→ Given data

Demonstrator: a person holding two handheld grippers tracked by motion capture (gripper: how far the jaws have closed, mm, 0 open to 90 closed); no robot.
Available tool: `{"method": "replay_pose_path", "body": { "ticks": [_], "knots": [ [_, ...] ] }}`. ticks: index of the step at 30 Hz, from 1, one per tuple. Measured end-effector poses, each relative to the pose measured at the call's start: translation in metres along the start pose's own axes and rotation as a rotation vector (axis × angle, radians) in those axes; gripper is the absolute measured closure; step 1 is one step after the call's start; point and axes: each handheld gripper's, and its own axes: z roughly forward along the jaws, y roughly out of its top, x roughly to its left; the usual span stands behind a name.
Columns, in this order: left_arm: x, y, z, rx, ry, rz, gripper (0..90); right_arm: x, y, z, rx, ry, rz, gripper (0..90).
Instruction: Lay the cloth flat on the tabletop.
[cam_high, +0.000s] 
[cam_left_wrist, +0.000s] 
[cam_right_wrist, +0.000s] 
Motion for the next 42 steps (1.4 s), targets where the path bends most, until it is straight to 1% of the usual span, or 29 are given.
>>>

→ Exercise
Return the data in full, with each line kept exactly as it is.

→ Answer box
Demonstrator: a person holding two handheld grippers tracked by motion capture (gripper: how far the jaws have closed, mm, 0 open to 90 closed); no robot.
Available tool: `{"method": "replay_pose_path", "body": { "ticks": [_], "knots": [ [_, ...] ] }}`. ticks: index of the step at 30 Hz, from 1, one per tuple. Measured end-effector poses, each relative to the pose measured at the call's start: translation in metres along the start pose's own axes and rotation as a rotation vector (axis × angle, radians) in those axes; gripper is the absolute measured closure; step 1 is one step after the call's start; point and axes: each handheld gripper's, and its own axes: z roughly forward along the jaws, y roughly out of its top, x roughly to its left; the usual span stands behind a name.
Columns, in this order: left_arm: x, y, z, rx, ry, rz, gripper (0..90); right_arm: x, y, z, rx, ry, rz, gripper (0..90).
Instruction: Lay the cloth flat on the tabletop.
[cam_high, +0.000s] 
[cam_left_wrist, +0.000s] 
[cam_right_wrist, +0.000s] 
Motion for the next 42 steps (1.4 s), targets where the path bends most, until it is straight to 1% of the usual span, or 29 are given.
>>>

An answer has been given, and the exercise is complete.